ESTIMASI NILAI HERITABILITAS FERTILITAS, DAYA TETAS, DAN BERAT BADAN AYAM HASIL PERSILANGAN AYAM PELUNG DAN BROILER
WIDHIANTO TRICAHYADI, Dr. Budi Setiadi Daryono, M. Agr. Sc
2012 | Tesis | S2 BiologiPertumbuhan jumlah penduduk yang cepat di Indonesia mengakibatkan peningkatan permintaan produk peternakan, terutama daging ayam. Selama ini produksi daging ayam bergantung pada ayam broiler, karena cukup efisien, mampu mencapai berat 1.500-2000 gram dalam waktu 49 hari. Penelitian sebelumnya dilakukan dengan menyilangkan ayam Pelung dan Broiler, dengan hasil keturunannya memiliki berat rata-rata 1.200 gram dan sudah siap panen dalam 49 hari. Produktifitas, fertilitas, daya tetas, serta berat badan merupakan karakter penentu keberhasilan pembenihan, salah satu tahap penting dalam budidaya ternak. Penelitian ini bertujuan untuk estimasi nilai heritabilitas karakter tersebut untuk estimasi keberhasilan persilangan ayam Pelung dan Broiler. Metode yang digunakan dalam penelitian ini adalah persilangan ayam betina Pelung dan pejantan Broiler masing-masing 3:1, berikut resiproknya. Observasi fertilitas, daya tetas, serta berat badan dilakukan selama 12 bulan, kemudian hasilnya dianalisis dengan Anava CRD dan dilakukan penghitungan heritabilitas. Parameter lingkungan berupa suhu dan pakan juga dicatat untuk analisis. Parameter kualitatif berupa warna telur, indeks telur, jeda antar periode bertelur, dan perilaku selama bertelur dicatat sebagai penciri spesifik masing-masing populasi persilangan. Hasil penelitian ini menunjukkan bahwa, pada persilangan ♀ Pelung X ♂ Broiler nilai heritabilitas fertilitas telur dan berat badan anak ayam pada umur 7 minggu bernilai tinggi. Pada persilangan ♀ Broiler X ♂ Pelung nilai heritabilitas fertilitas telur bernilai tinggi. Persilangan ♀ Pelung X ♂ Broiler dan resiproknya menghasilkan nilai heritabilitas daya tetas telur dan berat badan anak ayam umur 0-6 minggu melebihi estimasi (over estimated).
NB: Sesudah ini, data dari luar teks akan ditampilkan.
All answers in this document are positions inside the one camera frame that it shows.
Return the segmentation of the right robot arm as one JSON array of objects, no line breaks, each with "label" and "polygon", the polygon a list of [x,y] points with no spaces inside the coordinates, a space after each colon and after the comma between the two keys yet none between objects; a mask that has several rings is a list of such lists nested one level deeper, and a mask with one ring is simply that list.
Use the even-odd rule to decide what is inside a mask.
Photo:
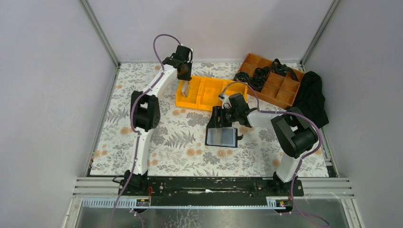
[{"label": "right robot arm", "polygon": [[319,141],[317,126],[301,111],[292,107],[287,111],[260,111],[250,108],[240,93],[230,96],[219,95],[222,105],[214,106],[206,126],[205,144],[207,146],[236,148],[243,135],[233,127],[233,123],[253,128],[272,129],[285,153],[280,167],[273,178],[289,183],[297,174],[297,168],[305,155]]}]

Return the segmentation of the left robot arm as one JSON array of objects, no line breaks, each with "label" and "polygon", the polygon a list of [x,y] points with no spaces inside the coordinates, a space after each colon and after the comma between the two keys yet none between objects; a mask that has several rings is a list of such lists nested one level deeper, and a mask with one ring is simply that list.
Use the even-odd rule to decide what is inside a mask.
[{"label": "left robot arm", "polygon": [[161,119],[159,97],[174,79],[182,82],[181,94],[184,97],[189,95],[192,60],[193,49],[178,45],[176,51],[162,61],[162,69],[150,84],[142,91],[132,92],[130,121],[137,137],[134,144],[133,167],[126,175],[128,185],[136,188],[146,186],[149,144],[153,131]]}]

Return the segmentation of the black leather card holder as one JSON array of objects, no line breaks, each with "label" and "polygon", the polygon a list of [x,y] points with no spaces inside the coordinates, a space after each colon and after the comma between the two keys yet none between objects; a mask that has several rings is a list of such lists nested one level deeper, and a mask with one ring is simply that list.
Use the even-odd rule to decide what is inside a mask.
[{"label": "black leather card holder", "polygon": [[238,129],[236,128],[208,128],[206,130],[205,145],[237,148],[238,141],[242,139],[243,134],[238,134]]}]

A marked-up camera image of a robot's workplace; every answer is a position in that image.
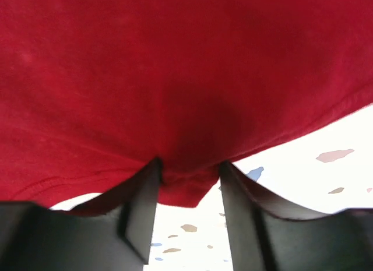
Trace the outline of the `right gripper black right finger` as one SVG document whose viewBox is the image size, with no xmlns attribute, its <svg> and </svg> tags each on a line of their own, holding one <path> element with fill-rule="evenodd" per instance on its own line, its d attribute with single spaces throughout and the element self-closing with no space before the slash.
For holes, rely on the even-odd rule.
<svg viewBox="0 0 373 271">
<path fill-rule="evenodd" d="M 219 173 L 234 270 L 372 269 L 371 209 L 325 214 L 282 198 L 229 162 Z"/>
</svg>

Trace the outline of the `dark red t-shirt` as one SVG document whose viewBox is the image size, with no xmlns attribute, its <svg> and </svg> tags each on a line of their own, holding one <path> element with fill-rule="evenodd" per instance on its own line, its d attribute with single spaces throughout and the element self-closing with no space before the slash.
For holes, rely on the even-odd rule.
<svg viewBox="0 0 373 271">
<path fill-rule="evenodd" d="M 372 0 L 1 0 L 1 199 L 51 207 L 151 159 L 195 207 L 217 166 L 372 103 Z"/>
</svg>

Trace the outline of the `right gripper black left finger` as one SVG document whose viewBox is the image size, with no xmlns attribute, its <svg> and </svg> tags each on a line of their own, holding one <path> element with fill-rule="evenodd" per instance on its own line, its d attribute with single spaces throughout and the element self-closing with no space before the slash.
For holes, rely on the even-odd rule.
<svg viewBox="0 0 373 271">
<path fill-rule="evenodd" d="M 1 203 L 2 270 L 142 270 L 149 262 L 162 163 L 68 211 Z"/>
</svg>

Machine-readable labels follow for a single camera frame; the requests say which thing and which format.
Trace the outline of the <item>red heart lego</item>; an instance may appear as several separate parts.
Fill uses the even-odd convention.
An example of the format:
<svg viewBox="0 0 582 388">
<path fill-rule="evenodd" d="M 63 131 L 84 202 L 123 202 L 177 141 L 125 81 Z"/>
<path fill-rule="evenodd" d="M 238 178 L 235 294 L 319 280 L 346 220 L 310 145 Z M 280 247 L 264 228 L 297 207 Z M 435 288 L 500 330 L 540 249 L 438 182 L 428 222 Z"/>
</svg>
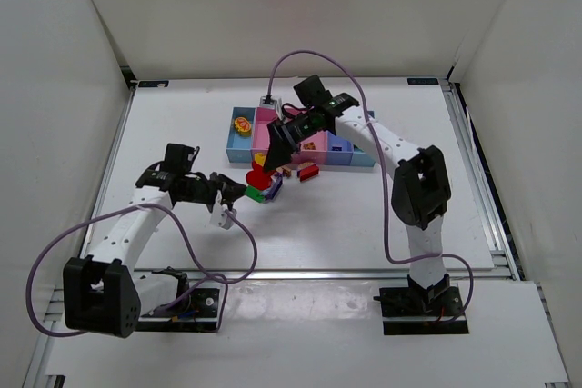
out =
<svg viewBox="0 0 582 388">
<path fill-rule="evenodd" d="M 274 171 L 265 172 L 261 164 L 253 162 L 251 170 L 246 174 L 246 183 L 258 191 L 267 190 L 272 184 Z"/>
</svg>

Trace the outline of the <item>yellow curved lego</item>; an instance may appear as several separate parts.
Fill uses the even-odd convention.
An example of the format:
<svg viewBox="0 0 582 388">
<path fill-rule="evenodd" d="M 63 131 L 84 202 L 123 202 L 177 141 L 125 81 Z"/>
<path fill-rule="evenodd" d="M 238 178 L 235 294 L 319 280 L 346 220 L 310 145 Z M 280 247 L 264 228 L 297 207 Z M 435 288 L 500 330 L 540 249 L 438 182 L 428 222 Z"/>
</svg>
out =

Hasil tersebut menunjukkan bahwa, seleksi karakter fertilitas telur untuk kedua pola persilangan telah berhasil, sedangkan seleksi karakter berat badan anak ayam hasil persilangan ♀ Pelung X ♂ Broiler pada umur 7 minggu juga telah berhasil. Keberhasilan proses seleksi untuk kedua karakter tersebut ditunjukkan dengan keseragaman anakannya jika dikawinkan satu sama lain.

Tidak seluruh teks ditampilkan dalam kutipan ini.